President Obama recently tried to hijack 529 plans and go back on the popular benefits.
529 plans, named for their section in the Internal Revenue Code, allow people to save after-tax dollars and come in different varieties.
An employee can place a percentage of their income into a 529 plan, which grows tax-deferred and comes out tax-free, as long as the money is being used for legitimate college costs, such as:
- tuition;
- room;
- board;
- books;
- fees; and
- other school supplies.
It’s a self-auditing system, meaning the IRS doesn’t call each year and demand receipts, but records should be kept in case it has to be proven that the tax-free money was legitimately used.
529 plans aren’t just for young high school students. 529 plans can also be used by adults who wish to return to school to further their education. They can also be transferred to another student by changing the beneficiary.
At one point in time, Obama was toying with the idea of effectively gutting the plan, while vowing in a recent State of the Union address to help the same middle-class families who use 529 plans to better their lives. Folks deploying tax-advantage 529 plans to help offset or buoy a child’s college education would no longer be able to apply or to use those dollars.
That’s significant for families like mine who have 2 young children. I have two 529 plans, and have been putting away after-tax dollars each year, for 5 and 10 years respectively, into these plans so that my children, when in college, will have access to tax-free dollars.

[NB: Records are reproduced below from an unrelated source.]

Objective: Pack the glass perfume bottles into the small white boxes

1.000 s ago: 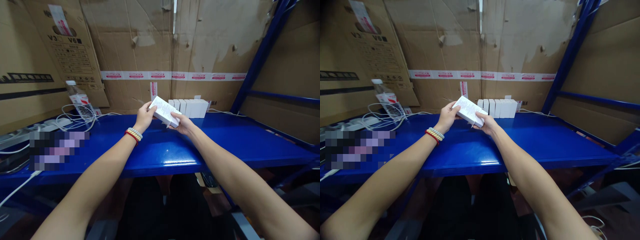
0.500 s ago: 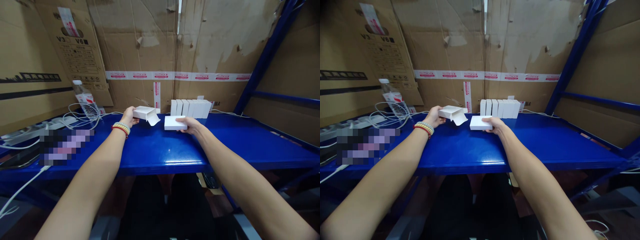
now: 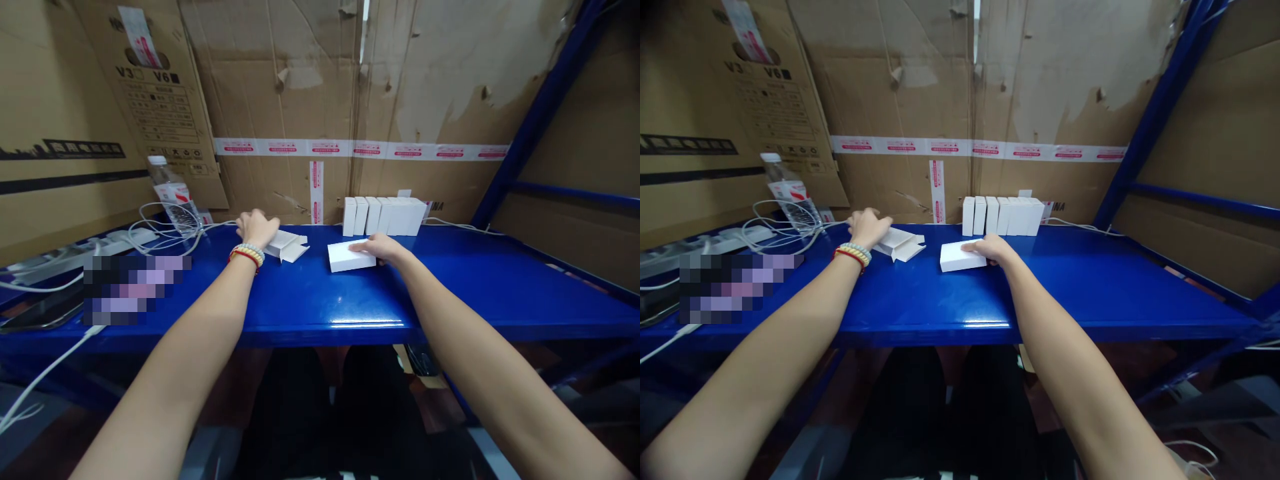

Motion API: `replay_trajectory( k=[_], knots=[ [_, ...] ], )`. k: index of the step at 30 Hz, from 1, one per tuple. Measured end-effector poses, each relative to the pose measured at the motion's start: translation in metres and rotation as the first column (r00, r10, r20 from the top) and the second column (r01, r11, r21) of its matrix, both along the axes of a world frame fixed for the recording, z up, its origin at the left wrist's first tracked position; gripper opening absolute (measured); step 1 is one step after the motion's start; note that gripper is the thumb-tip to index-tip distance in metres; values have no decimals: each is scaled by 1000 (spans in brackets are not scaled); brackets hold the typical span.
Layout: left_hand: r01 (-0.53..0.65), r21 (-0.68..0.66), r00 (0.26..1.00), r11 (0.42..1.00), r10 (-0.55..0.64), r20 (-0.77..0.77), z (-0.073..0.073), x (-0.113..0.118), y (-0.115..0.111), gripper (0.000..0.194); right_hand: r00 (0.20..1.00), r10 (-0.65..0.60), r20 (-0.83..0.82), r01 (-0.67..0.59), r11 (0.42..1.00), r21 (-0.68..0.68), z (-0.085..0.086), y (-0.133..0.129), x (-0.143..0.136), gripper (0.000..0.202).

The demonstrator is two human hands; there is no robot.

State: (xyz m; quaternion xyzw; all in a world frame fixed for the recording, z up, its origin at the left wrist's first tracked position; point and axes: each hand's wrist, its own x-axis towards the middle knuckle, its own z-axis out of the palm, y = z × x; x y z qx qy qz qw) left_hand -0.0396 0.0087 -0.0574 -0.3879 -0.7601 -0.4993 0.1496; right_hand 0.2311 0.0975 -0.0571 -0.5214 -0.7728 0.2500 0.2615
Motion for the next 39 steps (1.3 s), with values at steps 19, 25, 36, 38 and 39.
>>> replay_trajectory(
  k=[19, 25, 36, 38, 39],
  knots=[
    [770, -244, 567, 589, -808, -163, -19, 78, 9, 56, 674, -61, -737, -192, 948, -254, 12, -2, 9, 44],
    [697, -25, 658, 716, -654, -373, -23, 71, 19, 33, 680, 52, -731, -131, 990, -51, 7, 2, 1, 34],
    [570, -590, 528, 572, -805, -271, -21, 78, 3, 102, 984, 176, 15, -176, 964, 197, -6, 14, -1, 57],
    [562, -629, 530, 536, -818, -224, -23, 78, 5, 110, 958, 176, 226, -218, 960, 178, -4, 9, 0, 45],
    [558, -641, 532, 527, -820, -210, -23, 77, 6, 112, 939, 161, 303, -223, 957, 183, -2, 6, 1, 41]
  ],
)
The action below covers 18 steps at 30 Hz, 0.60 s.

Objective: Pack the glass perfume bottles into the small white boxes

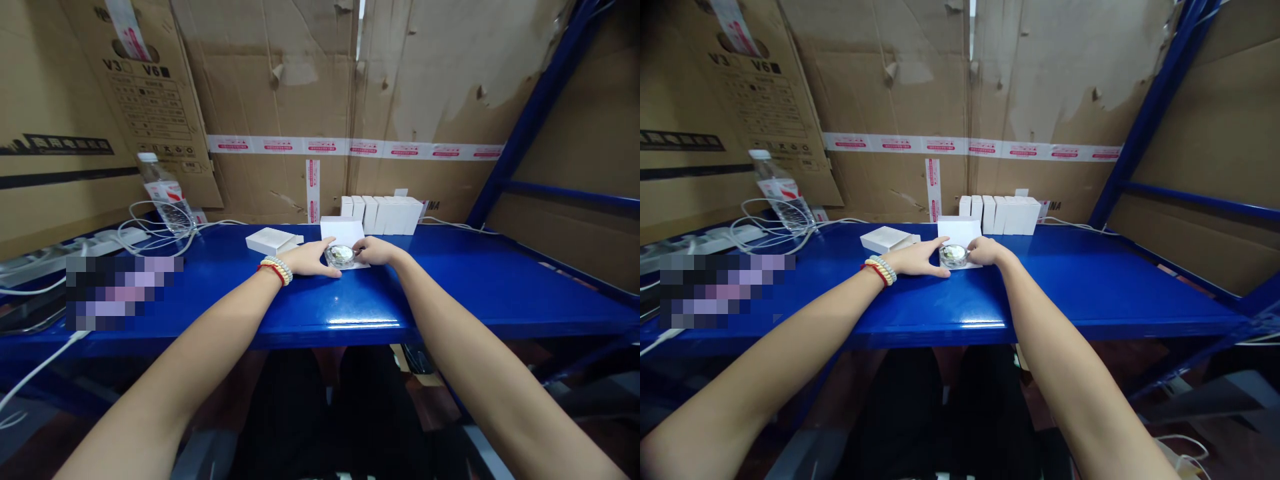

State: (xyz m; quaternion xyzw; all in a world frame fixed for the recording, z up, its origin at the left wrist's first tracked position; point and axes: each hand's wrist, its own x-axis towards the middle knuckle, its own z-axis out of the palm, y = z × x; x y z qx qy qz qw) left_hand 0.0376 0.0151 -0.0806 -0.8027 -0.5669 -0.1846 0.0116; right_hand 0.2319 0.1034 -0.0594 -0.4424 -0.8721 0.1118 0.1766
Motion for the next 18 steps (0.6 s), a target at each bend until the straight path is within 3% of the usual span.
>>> replay_trajectory(
  k=[4, 8, 12, 18],
  knots=[
    [-29, -27, 1000, 999, 29, 3, -1, -2, 1, 115, 994, -32, 103, 23, 996, 88, 4, -8, 2, 38],
    [-30, -30, 999, 999, 31, 20, -1, -3, 1, 115, 999, 11, 35, -14, 998, 58, 4, -6, 6, 32],
    [-23, -32, 1000, 999, 23, 12, 0, -4, 0, 113, 978, 106, -182, -115, 992, -42, 4, -2, 11, 21],
    [2, -30, 999, 1000, -1, 48, 0, -4, -1, 109, 818, 241, -522, -330, 941, -82, 5, -10, 11, 15]
  ],
)
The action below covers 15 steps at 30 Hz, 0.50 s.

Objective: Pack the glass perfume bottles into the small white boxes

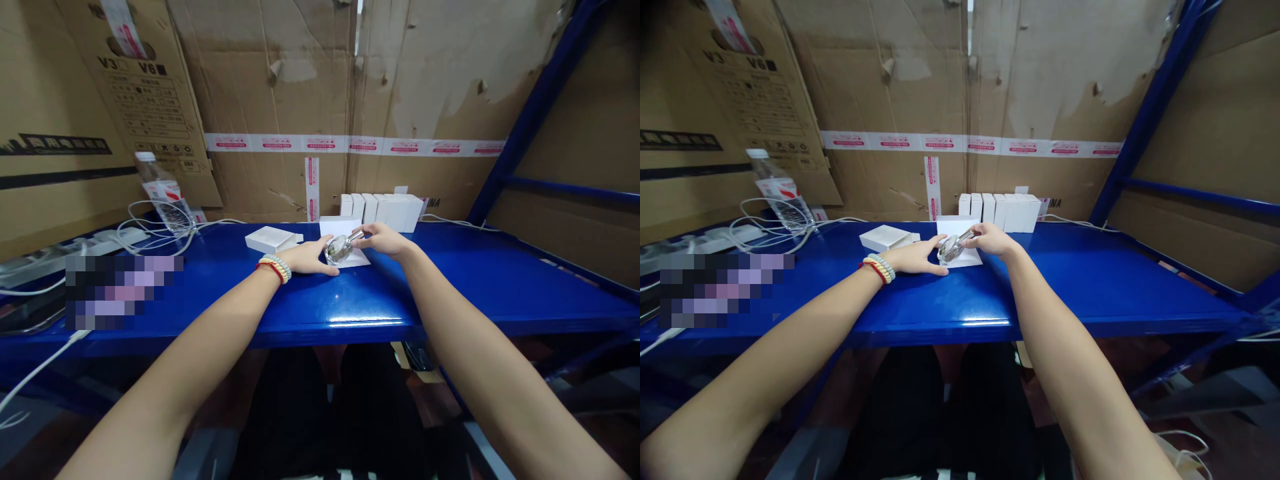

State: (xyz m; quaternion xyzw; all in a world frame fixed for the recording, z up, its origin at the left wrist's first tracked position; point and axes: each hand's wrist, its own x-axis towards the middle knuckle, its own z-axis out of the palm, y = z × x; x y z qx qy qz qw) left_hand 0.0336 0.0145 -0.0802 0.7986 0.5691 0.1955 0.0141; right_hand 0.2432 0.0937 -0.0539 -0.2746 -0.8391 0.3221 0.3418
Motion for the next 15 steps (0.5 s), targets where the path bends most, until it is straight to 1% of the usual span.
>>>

For Obama to go back and say he’s going to take those dollars, estimated at over $200 billion, and tax them would be very significant and very harmful to middle-class Americans.
There is a lot of kick-back already, and it looks like Obama will abandon the idea, but it hasn’t gotten any press. Nobody’s talking about it, and that’s what shocks me.
I’m not anti-Obama and I’m not pro-Obama, but if one of our leaders of the nation is going to present an about-face on something of this scale, it should be known to the general public, not just to high-ranking government officials.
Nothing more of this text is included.